I don’t teach English… but I jump into different course classrooms. It’s beyond ridiculous what I see. The other day, being the last day of the quarter, no work was done and no new material was taught.

Kids resorted to playing the hangman since phones are banned.

This 9th grader spelled EGAL for EAGLE (they were doing animals). Another one that made me truly wonder what the actual facc is happening in the so-called richest county of the USA is when they were doing countries, and in proving hints a kid goes “yeah, this one is in Europe around the Italy area”

He was referencing a northern African country. I swear I do NOT want my kids to be this ignorant.

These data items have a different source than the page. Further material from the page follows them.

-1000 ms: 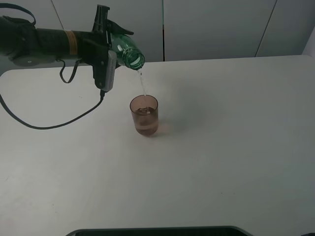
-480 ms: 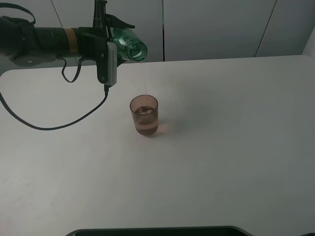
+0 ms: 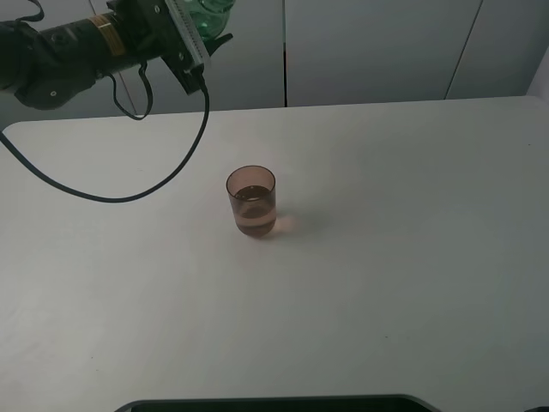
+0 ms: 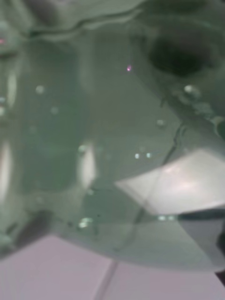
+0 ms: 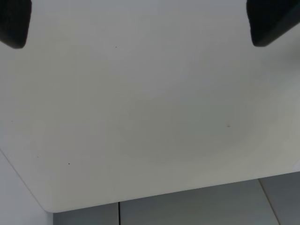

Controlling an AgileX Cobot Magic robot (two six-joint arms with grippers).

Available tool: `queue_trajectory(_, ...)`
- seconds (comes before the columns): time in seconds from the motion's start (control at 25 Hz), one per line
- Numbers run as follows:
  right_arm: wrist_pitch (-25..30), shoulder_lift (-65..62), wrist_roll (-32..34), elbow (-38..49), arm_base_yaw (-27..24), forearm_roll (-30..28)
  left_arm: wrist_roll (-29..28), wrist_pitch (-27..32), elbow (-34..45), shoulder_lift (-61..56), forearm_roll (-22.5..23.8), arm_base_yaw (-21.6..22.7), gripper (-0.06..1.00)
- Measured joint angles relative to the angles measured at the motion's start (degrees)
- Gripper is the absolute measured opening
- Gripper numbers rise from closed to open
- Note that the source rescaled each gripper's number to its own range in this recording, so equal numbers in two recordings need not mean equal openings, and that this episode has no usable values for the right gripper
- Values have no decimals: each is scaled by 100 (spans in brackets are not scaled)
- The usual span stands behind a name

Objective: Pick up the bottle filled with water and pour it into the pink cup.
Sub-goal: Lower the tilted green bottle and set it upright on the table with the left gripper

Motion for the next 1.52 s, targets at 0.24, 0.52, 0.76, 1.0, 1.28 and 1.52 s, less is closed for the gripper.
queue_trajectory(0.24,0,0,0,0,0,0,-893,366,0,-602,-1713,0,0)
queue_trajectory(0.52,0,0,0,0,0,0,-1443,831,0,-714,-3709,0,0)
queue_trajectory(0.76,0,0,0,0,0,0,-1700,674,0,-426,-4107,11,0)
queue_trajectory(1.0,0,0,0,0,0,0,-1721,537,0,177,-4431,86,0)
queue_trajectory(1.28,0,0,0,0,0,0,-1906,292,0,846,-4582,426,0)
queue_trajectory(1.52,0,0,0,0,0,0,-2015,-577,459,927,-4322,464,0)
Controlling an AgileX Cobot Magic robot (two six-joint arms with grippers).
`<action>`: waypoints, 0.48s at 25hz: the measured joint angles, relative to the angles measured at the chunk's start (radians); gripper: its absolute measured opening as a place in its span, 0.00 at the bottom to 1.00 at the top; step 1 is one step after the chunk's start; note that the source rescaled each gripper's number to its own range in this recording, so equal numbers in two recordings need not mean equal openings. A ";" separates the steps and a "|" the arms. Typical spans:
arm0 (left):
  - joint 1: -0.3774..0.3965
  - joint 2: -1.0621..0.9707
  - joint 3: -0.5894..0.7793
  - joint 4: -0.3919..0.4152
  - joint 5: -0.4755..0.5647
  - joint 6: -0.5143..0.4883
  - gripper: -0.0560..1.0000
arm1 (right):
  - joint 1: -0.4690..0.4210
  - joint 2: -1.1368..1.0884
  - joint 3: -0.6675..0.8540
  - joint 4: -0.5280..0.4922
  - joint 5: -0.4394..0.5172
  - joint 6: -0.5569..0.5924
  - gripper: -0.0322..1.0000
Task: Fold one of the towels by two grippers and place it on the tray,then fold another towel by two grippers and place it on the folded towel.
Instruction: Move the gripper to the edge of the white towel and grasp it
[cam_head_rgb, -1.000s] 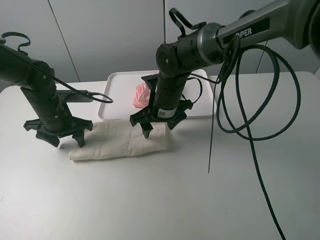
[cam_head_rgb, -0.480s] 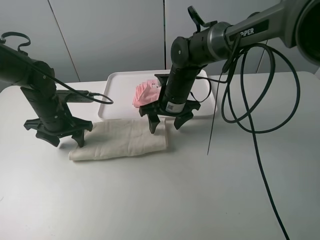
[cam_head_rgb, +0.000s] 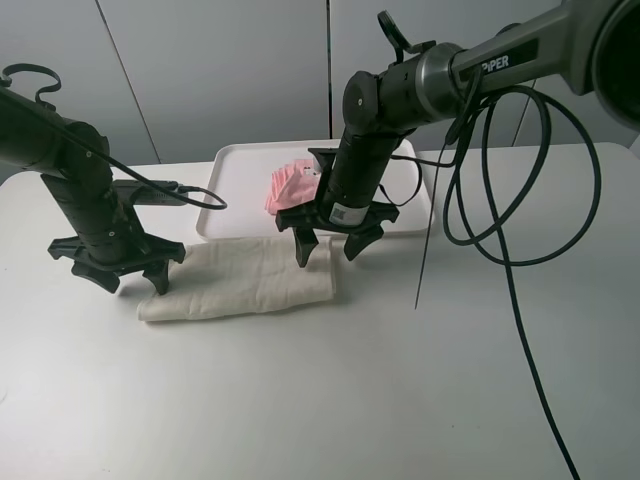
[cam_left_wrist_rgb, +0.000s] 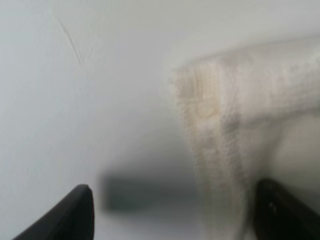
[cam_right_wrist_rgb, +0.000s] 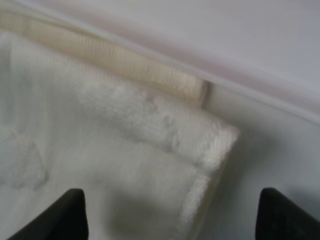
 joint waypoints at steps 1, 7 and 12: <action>0.000 0.000 0.000 0.000 0.000 0.000 0.86 | 0.000 0.000 0.000 -0.003 -0.002 0.002 0.74; 0.000 0.000 0.000 0.000 0.000 0.000 0.86 | 0.004 0.025 -0.004 -0.011 0.007 0.009 0.74; 0.000 0.000 0.000 0.000 0.000 0.002 0.86 | 0.013 0.033 -0.011 -0.011 0.012 0.009 0.74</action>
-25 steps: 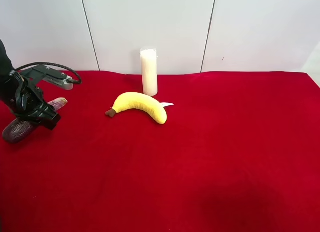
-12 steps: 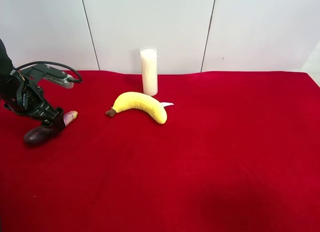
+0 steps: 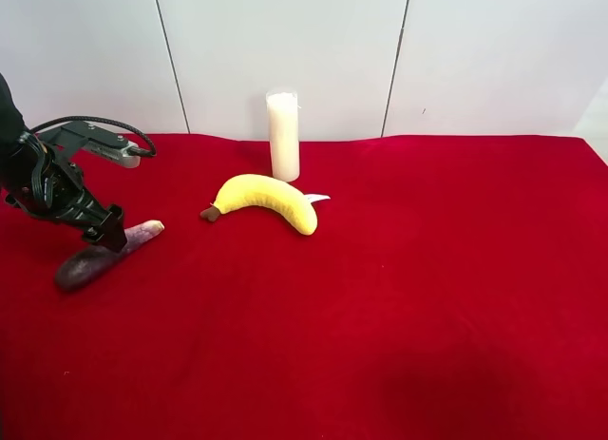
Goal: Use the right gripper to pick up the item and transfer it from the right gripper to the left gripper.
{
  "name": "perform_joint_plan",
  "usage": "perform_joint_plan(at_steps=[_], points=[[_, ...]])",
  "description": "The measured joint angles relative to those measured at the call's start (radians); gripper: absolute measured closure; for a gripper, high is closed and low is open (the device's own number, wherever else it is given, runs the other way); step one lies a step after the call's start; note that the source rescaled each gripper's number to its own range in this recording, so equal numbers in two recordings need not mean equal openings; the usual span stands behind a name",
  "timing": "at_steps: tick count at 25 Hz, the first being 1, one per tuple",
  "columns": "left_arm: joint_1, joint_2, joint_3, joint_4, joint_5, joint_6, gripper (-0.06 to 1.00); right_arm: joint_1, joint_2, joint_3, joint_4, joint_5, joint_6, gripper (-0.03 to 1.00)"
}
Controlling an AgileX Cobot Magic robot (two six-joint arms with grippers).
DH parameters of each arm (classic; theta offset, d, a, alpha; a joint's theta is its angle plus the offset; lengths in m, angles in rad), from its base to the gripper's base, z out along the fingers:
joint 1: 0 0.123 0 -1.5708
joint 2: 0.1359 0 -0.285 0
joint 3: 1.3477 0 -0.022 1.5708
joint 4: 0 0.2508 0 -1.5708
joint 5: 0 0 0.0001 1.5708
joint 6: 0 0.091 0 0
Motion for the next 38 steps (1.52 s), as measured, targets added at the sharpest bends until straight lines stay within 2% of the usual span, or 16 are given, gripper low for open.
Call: perform_joint_plan(at_steps=[7, 16, 21, 29, 34, 38], points=[[0.000, -0.066, 0.000, -0.001, 0.041, 0.004, -0.05, 0.000, 0.000, 0.000, 0.000, 0.000, 0.000, -0.03], [0.000, -0.395, 0.004, -0.004, 0.288, 0.004, -0.05, 0.000, 0.000, 0.000, 0.000, 0.000, 0.000, -0.03], [0.000, -0.589, 0.088, -0.004, 0.391, 0.004, -0.05, 0.000, 0.000, 0.000, 0.000, 0.000, 0.000, -0.03], [0.000, -0.940, 0.273, -0.007, 0.419, 0.004, -0.05, 0.000, 0.000, 0.000, 0.000, 0.000, 0.000, -0.03], [0.000, -1.104, 0.302, -0.074, 0.493, 0.004, -0.05, 0.000, 0.000, 0.000, 0.000, 0.000, 0.000, -0.03], [0.000, -1.187, 0.302, -0.091, 0.569, -0.021, -0.05, 0.000, 0.000, 0.000, 0.000, 0.000, 0.000, -0.03]])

Spelling phonetically usually is related to a learning disability. I posted earlier about these excellent programs that National Geographic produces that our middle school uses to identify each country, continent and type of government. Maybe the schools can try a new approach if the kids are doing so badly that they aren’t clear on continents by high school although to be fair that area is squishy with three continents close together.

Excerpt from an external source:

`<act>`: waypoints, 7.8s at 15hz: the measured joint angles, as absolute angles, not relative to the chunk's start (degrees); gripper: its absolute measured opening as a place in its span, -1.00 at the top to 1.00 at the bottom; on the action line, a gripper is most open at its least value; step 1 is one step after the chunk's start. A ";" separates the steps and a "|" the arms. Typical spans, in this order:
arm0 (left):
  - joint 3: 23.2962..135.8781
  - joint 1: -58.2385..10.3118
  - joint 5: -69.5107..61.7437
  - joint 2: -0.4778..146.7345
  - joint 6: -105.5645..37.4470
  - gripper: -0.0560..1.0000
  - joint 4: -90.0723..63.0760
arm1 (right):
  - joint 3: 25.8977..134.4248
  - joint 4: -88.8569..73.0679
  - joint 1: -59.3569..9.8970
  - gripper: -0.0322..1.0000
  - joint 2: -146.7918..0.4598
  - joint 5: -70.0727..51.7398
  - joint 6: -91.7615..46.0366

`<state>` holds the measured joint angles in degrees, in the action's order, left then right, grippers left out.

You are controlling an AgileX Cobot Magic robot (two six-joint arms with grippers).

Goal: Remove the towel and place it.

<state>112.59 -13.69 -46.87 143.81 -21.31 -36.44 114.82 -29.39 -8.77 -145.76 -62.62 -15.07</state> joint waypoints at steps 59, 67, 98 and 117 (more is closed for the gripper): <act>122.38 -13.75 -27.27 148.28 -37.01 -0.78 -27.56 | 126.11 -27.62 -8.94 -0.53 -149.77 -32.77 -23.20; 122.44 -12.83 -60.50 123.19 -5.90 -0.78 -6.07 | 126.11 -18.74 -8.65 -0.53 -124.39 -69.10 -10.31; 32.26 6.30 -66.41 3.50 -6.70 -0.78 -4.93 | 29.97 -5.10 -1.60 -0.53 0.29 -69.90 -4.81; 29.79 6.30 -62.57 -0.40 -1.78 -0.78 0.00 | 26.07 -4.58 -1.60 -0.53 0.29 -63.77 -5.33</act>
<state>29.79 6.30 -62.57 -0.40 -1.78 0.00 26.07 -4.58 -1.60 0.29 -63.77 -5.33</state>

Yes. The schools needs to use the approach called, “Kids need to write words and read books.” Not another learning app.


Kids have to read complete books, I don’t know what school systems are not buying books anymore. It’s hard to believe.

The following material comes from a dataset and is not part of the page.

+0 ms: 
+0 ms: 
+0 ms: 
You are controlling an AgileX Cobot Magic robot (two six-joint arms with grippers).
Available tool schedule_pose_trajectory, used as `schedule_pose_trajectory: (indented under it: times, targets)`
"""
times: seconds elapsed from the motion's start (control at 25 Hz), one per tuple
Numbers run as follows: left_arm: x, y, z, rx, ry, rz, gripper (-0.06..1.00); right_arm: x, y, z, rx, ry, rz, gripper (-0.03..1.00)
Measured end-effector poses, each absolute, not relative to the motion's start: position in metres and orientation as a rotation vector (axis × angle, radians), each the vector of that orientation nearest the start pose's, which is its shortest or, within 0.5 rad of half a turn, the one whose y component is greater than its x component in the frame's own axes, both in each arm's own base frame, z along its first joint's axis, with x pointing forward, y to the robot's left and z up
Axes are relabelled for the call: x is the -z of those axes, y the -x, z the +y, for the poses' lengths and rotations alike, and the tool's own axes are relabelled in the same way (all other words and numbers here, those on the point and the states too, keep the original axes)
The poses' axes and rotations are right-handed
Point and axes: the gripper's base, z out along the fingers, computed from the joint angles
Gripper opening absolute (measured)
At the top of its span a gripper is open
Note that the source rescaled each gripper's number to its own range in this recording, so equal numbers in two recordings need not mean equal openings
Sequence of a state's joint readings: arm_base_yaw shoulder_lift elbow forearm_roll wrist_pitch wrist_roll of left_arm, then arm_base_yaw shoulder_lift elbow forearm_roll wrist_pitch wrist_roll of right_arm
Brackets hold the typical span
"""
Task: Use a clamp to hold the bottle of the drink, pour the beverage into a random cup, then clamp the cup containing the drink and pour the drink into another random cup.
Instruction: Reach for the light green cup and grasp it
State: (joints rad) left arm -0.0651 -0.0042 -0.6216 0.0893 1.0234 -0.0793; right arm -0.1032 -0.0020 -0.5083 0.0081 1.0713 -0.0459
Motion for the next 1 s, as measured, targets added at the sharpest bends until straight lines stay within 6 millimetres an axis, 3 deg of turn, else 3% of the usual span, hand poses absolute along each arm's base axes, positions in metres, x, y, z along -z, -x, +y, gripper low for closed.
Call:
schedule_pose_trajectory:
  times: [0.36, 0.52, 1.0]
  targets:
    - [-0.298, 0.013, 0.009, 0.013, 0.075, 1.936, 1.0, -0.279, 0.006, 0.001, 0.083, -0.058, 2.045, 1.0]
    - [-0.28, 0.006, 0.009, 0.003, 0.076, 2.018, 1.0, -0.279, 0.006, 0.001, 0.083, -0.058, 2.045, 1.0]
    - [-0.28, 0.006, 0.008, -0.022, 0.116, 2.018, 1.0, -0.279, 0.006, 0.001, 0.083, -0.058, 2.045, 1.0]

I wrote about the National Geographic and their amazing geography programs. These are not apps. They don’t use apps.


Many, many schools kids are not reading full books, and of the ones that are, it’s very few and they are below grade level and or poor quality graphic novels. Kids need to physically write words and read a lot of books. There is no learning program that can take the place of this. Kids aren’t doing this in schools anymore. The kid above is phonetically spelling because he has not had adequate exposure to literature and enough practice in writing. This is what happens. And add on top of that, schools don’t specifically teach grammar and spelling either anymore. Now we have a bunch of kids that cannot spell, write, or read beyond basics. It isn’t a learning disability- it’s an utter failure from education system.


People keep posting about how many schools don’t read books anymore but I’ve never heard of a specific county or town that does this.
My 7th grader this year has read Of Mice and Men, The Giver and right now The Outsiders.

As for phonetic spelling, students with dyslexia can have difficulty with spelling. Other difficulties have the student seeing the word spelled phonetically as correct. Of course some people are just bad spellers because they don’t put the effort in. And the previous poster said they do very little to nothing with struggling kids which is alarming.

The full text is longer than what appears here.